Он спросил:
- А как адвокат?
- О, прелестный человек. Еврей, примерно возраста моего отца, очень любезный и совершенно прелестный. Мы все обсудили в общих чертах: он считает, что подавать надо не в Алабаме, но после разговора с Ричардом думает, что дело до этого не дойдет.
- Значит, не дойдет. - Как страшно, как унизительно знать, что кто-то предвидел твои действия. Жена попыталась отвлечь его от этих мыслей:
- Ты бы видел, как я ехала в Кэннонпорт - еле плелась, это была просто мука. Мне гудели, меня обгоняли, а я думала: “У детей осталась теперь только я”, - и ехала медленно, как никогда. Просто удивительно, что сзади на меня никто не налетел.
- Можешь написать брошюру: “Как я стала ездить осторожно”, автор Руфь Конант.
- Почему ты в Нью-Йорке?
- Сам не знаю. Наверно, потому, что не могу в довершение всего потерять еще и работу. Мне здесь спокойнее. - Ждешь, что она тебе позвонит?

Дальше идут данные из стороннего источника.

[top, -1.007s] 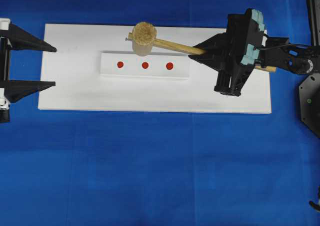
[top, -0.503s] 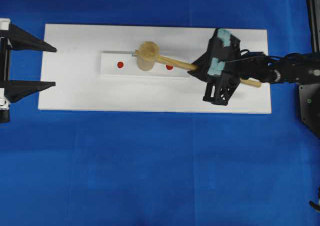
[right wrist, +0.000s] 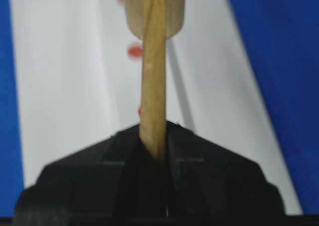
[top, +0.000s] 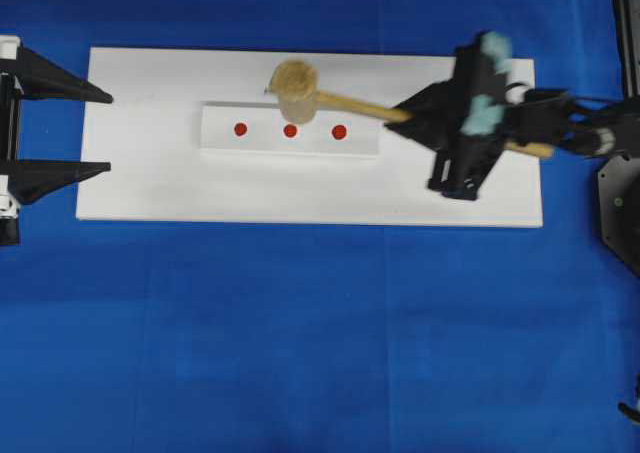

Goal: Hit the mark with a hammer.

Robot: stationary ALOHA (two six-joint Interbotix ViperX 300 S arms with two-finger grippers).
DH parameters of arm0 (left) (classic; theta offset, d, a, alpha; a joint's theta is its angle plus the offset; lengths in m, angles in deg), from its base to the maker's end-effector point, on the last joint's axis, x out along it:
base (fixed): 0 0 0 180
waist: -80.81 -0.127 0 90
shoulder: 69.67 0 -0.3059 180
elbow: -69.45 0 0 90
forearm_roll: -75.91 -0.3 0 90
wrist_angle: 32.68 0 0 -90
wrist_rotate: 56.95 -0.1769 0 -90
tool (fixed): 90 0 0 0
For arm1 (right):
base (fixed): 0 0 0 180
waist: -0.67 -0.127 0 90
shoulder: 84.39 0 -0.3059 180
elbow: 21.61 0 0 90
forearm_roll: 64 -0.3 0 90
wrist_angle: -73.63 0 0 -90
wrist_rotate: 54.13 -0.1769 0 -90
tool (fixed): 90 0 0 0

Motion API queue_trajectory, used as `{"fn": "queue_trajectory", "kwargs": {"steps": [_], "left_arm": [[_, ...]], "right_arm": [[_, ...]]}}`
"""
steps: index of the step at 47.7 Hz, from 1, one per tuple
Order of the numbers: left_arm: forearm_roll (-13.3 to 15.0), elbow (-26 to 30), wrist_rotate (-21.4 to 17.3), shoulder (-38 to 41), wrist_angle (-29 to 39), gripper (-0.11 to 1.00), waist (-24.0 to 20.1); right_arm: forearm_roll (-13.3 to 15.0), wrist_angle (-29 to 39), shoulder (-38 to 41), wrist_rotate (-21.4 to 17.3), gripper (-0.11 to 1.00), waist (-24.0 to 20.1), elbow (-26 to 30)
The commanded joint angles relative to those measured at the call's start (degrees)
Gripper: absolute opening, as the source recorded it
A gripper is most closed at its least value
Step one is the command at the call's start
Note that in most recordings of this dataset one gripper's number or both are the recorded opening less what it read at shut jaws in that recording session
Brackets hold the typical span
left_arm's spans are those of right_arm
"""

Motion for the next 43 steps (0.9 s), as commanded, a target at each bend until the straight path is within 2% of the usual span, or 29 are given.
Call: {"fn": "queue_trajectory", "kwargs": {"steps": [1, 12, 23, 27, 34, 40, 43], "left_arm": [[0.0, 0.6, 0.1, 0.3, -0.4, 0.86, -0.2], [0.0, 0.6, 0.1, 0.3, -0.4, 0.86, -0.3], [0.0, 0.6, 0.1, 0.3, -0.4, 0.86, -0.2], [0.0, 0.6, 0.1, 0.2, -0.4, 0.86, -0.2], [0.0, 0.7, 0.1, 0.3, -0.6, 0.86, -0.2], [0.0, 0.7, 0.1, 0.2, -0.6, 0.86, -0.3], [0.0, 0.6, 0.2, 0.2, -0.6, 0.86, -0.3]], "right_arm": [[0.4, 0.4, -5.5, 0.2, 0.02, -0.2, -0.8], [0.3, 2.3, -12.5, -0.2, 0.02, -0.1, -4.0], [0.3, 2.8, -11.0, -0.1, 0.02, -0.1, -5.6], [0.2, 2.5, -9.3, -0.1, 0.02, -0.1, -6.9], [-1.3, 1.3, -0.5, -0.6, 0.02, -0.2, -9.1], [-2.9, 1.2, 6.2, -0.6, 0.02, -0.2, -8.6], [-3.0, 1.3, 6.7, -0.6, 0.02, -0.2, -8.1]]}}
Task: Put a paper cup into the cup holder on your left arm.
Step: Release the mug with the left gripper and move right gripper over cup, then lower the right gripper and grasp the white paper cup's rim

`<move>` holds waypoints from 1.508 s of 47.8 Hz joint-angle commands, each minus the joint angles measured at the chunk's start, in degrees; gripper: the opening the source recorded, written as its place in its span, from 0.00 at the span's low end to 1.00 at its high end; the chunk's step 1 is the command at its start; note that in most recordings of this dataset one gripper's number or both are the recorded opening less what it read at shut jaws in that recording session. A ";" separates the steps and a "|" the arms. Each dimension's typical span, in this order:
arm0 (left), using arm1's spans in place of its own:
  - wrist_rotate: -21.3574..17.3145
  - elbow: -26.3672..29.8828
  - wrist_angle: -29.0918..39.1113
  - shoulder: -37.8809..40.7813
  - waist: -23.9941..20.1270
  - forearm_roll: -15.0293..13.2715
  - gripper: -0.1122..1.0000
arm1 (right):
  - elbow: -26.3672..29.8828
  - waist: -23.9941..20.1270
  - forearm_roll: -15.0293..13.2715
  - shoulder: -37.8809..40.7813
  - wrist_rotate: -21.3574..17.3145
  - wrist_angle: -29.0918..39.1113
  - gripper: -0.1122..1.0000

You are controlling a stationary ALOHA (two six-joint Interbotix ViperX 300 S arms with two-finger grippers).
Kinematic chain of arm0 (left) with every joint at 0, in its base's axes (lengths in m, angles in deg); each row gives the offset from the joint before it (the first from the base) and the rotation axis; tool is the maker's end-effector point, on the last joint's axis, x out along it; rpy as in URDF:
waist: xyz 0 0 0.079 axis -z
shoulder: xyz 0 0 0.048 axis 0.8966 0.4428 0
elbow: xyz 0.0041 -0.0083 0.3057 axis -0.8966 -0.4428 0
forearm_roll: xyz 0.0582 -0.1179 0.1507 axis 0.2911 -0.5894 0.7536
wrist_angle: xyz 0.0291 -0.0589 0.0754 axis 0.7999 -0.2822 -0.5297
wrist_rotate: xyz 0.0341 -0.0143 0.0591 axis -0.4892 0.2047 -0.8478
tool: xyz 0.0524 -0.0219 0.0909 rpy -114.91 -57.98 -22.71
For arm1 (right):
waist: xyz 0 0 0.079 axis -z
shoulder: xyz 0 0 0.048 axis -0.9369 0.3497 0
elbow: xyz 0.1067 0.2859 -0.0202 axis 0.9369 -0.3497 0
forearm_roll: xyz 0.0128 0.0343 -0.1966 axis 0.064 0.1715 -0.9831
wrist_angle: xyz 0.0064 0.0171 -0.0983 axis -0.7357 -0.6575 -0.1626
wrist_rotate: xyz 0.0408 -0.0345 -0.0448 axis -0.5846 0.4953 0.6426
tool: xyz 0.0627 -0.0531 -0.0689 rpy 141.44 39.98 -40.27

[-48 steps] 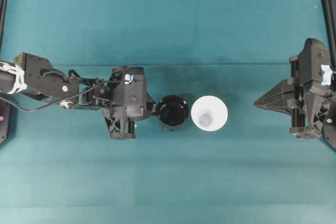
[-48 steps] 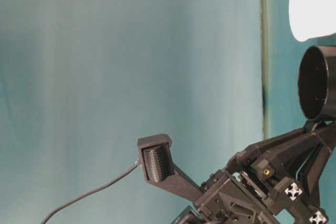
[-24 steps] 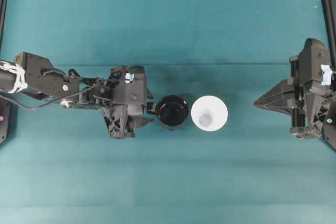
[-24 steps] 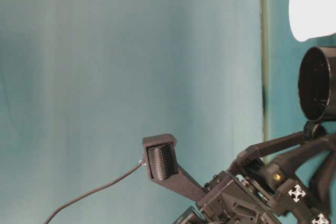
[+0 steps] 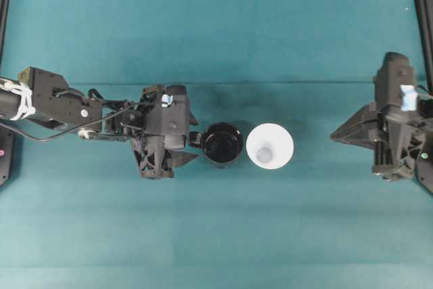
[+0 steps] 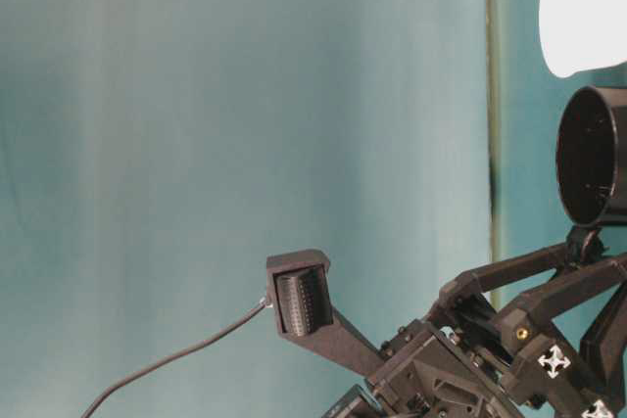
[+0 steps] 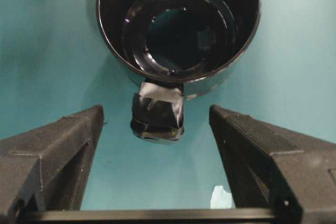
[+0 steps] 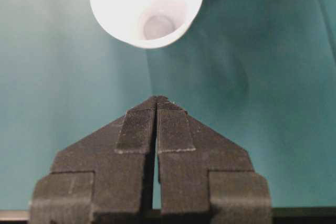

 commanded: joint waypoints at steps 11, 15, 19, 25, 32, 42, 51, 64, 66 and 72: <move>0.09 -0.18 3.34 -4.22 0.44 0.09 0.89 | 5.98 1.23 -0.18 6.15 -2.46 2.72 0.32; 0.09 -0.62 3.78 -5.89 0.70 0.09 0.89 | 8.53 2.20 -0.18 9.05 -4.04 5.01 0.48; 0.18 -1.58 3.96 -7.29 1.05 0.09 0.89 | 11.69 2.81 -0.53 12.74 -5.80 7.12 0.71; 1.76 -4.39 4.04 -8.79 1.41 0.09 0.89 | 15.82 2.90 -0.97 17.49 -5.98 8.00 0.95; 5.54 -7.38 3.69 -10.72 1.41 0.09 0.89 | 19.60 2.90 -1.76 21.88 -5.80 8.17 0.95; 6.86 -9.76 3.16 -12.83 1.76 0.09 0.89 | 21.45 3.08 -2.20 26.19 -6.15 8.26 0.95; 6.86 -9.76 2.46 -13.18 1.85 0.09 0.89 | 22.24 3.16 -2.20 30.59 -6.24 8.09 0.95; 6.86 -8.44 0.53 -13.10 1.85 0.09 0.88 | 22.15 4.66 -2.29 34.10 -6.06 4.48 0.94; 6.86 -8.26 0.53 -13.10 1.85 0.09 0.88 | 21.97 5.01 -2.29 34.54 -5.98 4.13 0.93; 6.94 -8.17 0.44 -13.01 1.76 0.09 0.88 | 21.97 5.63 -2.29 35.51 -5.98 4.13 0.92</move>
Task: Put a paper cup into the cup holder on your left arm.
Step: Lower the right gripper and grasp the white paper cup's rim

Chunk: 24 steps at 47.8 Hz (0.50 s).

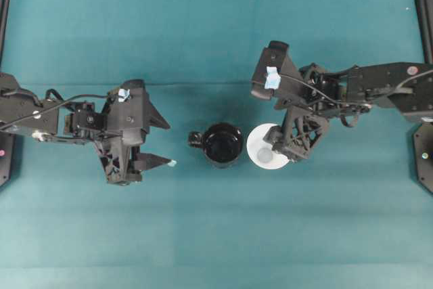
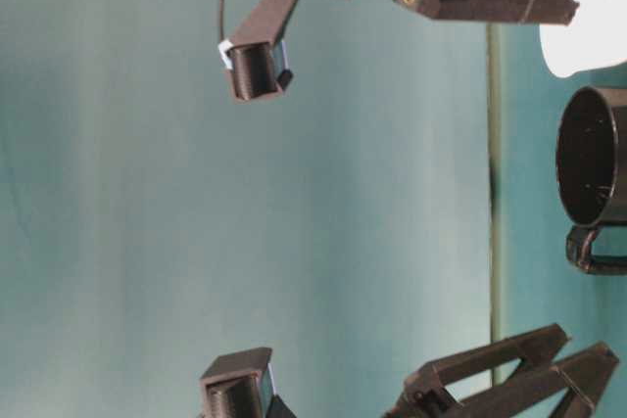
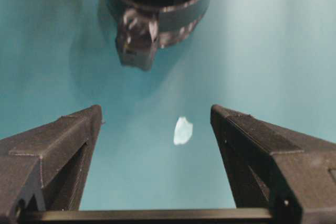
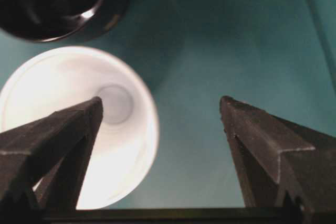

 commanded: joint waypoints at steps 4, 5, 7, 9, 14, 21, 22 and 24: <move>-0.09 1.05 -0.53 -0.35 0.18 0.09 0.88 | 0.53 0.53 -0.09 1.67 -0.26 -0.44 0.92; 0.00 1.05 -0.53 -0.35 0.18 0.00 0.88 | 0.70 0.53 -0.09 2.11 -0.18 -0.44 0.92; 0.00 1.05 -0.53 -0.26 0.18 0.09 0.88 | 0.79 0.44 -0.09 2.81 -0.18 -0.35 0.92; -0.09 1.05 -0.53 -0.26 0.18 0.09 0.88 | 0.88 0.26 -0.09 3.43 -0.09 -0.35 0.92; 0.00 1.05 -0.53 -0.35 0.18 0.09 0.88 | 1.32 -0.09 -0.09 3.87 -0.35 -0.53 0.92; 0.00 1.05 -0.53 -0.35 0.18 0.09 0.88 | 1.76 -0.26 0.00 4.04 -0.35 -0.35 0.92; 0.00 1.05 -0.53 -0.35 0.18 0.00 0.88 | 1.67 -0.26 -0.09 4.04 -0.35 -0.35 0.92; 0.00 1.05 -0.53 -0.35 0.18 0.09 0.88 | 1.58 -0.26 0.00 3.96 -0.35 -0.35 0.92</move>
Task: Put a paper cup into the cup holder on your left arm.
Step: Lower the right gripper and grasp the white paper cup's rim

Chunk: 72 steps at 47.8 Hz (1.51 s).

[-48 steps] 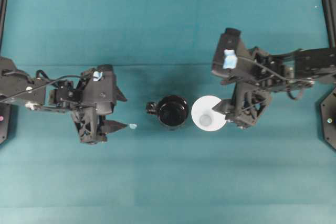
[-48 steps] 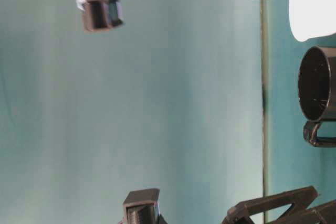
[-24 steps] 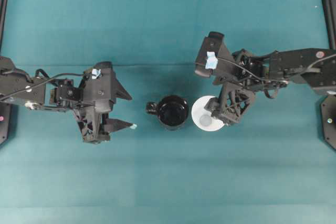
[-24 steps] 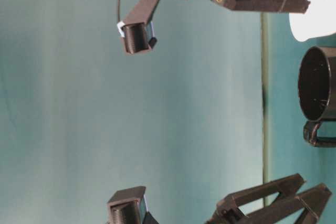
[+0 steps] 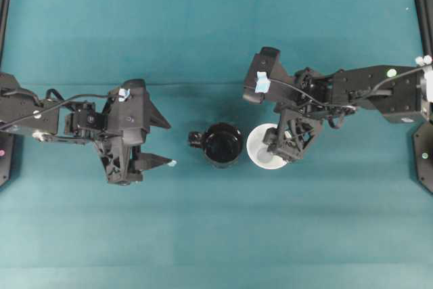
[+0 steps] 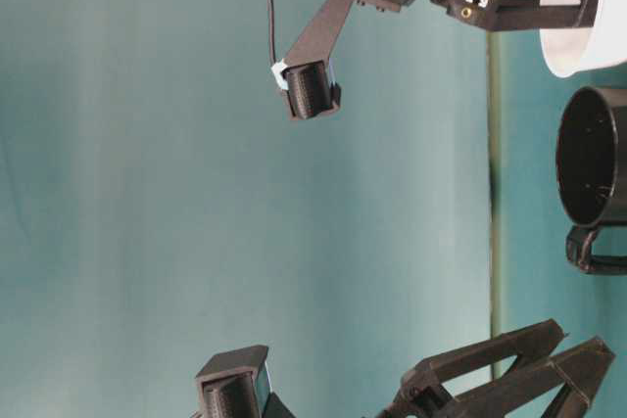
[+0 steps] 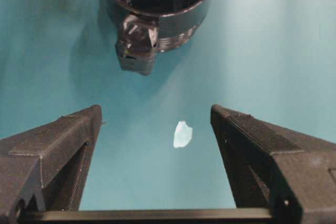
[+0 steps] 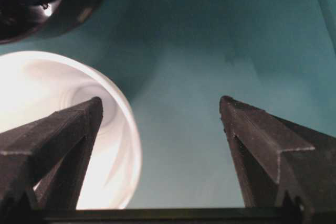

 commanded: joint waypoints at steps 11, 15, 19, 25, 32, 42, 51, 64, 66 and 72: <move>0.00 1.05 -0.44 -0.18 0.09 0.09 0.88 | 1.05 -0.26 -0.09 -0.44 0.00 -0.44 0.83; 0.09 1.05 -0.44 -0.18 0.18 0.09 0.88 | 1.49 -0.44 -0.09 -0.44 0.00 -0.53 0.70; 0.09 0.97 -0.44 -0.18 0.09 0.09 0.88 | 2.02 -0.88 -0.09 -0.53 -0.09 -0.26 0.49; 0.09 1.05 -0.44 -0.18 0.09 0.09 0.88 | 2.46 -1.23 0.44 -0.62 -0.09 0.26 0.21; 0.09 0.97 -0.44 -0.09 0.00 0.09 0.88 | 2.64 -1.23 0.62 -0.79 -0.09 2.02 0.06; 0.18 1.05 -0.44 -0.09 -0.18 0.09 0.88 | 2.64 -1.32 1.23 -0.88 -0.09 2.37 0.05; 0.18 0.97 -0.44 0.00 -0.18 0.09 0.88 | 2.37 -1.23 1.76 -1.14 -0.09 2.64 0.05; 0.26 0.97 -0.44 0.00 -0.18 0.09 0.88 | 1.32 -1.32 1.76 -2.11 -0.26 2.72 0.05; 0.26 0.97 -0.44 0.00 -0.18 0.09 0.88 | 1.14 -1.23 1.76 -2.29 -0.26 2.64 0.05; 0.26 0.97 -0.44 0.00 -0.18 0.09 0.88 | 0.62 -1.05 1.76 -3.52 -0.53 2.81 0.05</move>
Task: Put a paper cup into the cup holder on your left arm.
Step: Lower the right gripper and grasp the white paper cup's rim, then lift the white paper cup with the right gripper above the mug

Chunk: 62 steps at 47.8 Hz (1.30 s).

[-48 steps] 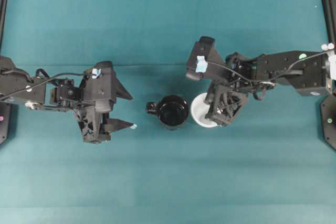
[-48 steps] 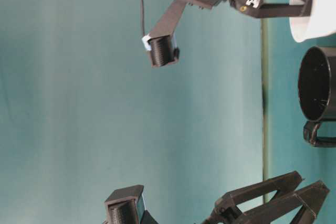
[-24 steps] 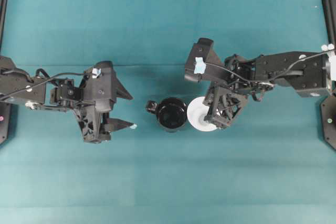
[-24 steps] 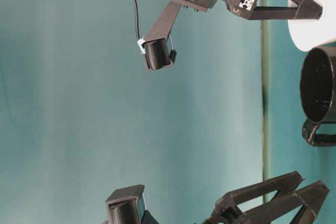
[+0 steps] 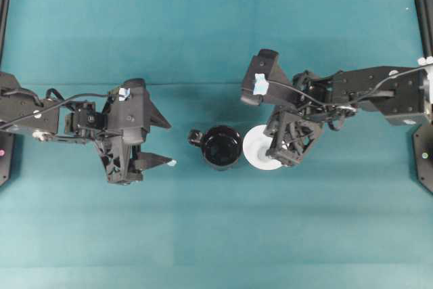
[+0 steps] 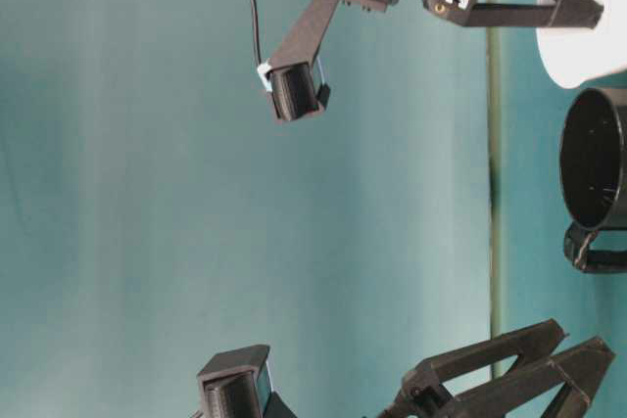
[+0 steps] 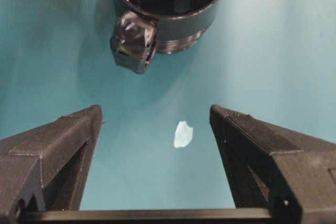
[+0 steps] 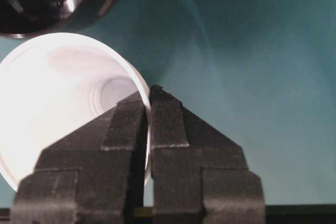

- Нет, ей-богу, этого я как раз не жду. Потерпишь еще часа два?
- О, конечно.
- Накорми детей, я вернусь к ужину, часов около восьми. Я люблю тебя.
- Ну и ну. Все так неожиданно. Я теперь уж и не знаю, на каком я свете. Он рассмеялся и сказал:
- Почему женщины такие смешные? Она тоже все время острила.
- Джерри?
- Да?
- Ты только не вздумай выкинуть чего-нибудь. Он снова рассмеялся.
- Например, взрезать себе вены? Вам всем тогда бы крупно повезло.
- Не говори глупостей.
- Ты такая милая, - сказал ей Джерри, - что выждала лето.
- Я поверить не могу, - сказала Руфь, - что все позади. Я уже столько раз думала, что все позади, а оно все продолжалось и продолжалось.
- Теперь кончилось. Пожалуйста, успокойся и будь снова сама собой.
- А именно? Какой?
- Ты знаешь.
Она повесила трубку, но он обнаружил, что не может рисовать. Рука у него дрожала; за окном множились огни, по мере того как город погружался в ночь, словно огромный, мерцающий, тихо тонущий корабль. Шел уже седьмой час - делать ему здесь больше было нечего. Он взял блокнот для рисования и направился на автомобильную стоянку возле колоссального котлована; по дороге в Гринвуд, сквозь грозящее гибелью переплетение сигналов и фар, в его сознание снова просочился тот страшный разговор на пляже. Вся розовая от соленого бриза - и подбородок, и щеки, и веки - Салли спросила, еще не вполне веря, что он отступается от нее:
***
Неужели мы не сумеем это наладить?
Никогда.
Да ты хоть понимаешь, что ты мне говоришь?
Я говорю, что мы никогда не сумеем это наладить. И что всем нам потом будет плохо - и мне, и Руфи, и тебе, и Ричарду.
Все дело в моих детях? Это из-за того, что ты не выносишь моих детей?
Они мне нравятся. Единственное, чем они меня не устраивают: они напоминают мне о моих.
Не надо было тебе удерживать меня, когда я хотела уйти и когда у меня еще были для этого силы.
Я любил тебя. Все еще люблю. Если я тебе нужен, я в твоем распоряжении. Я тут - упакованный и доставленный стараниями Ричарда Матиаса.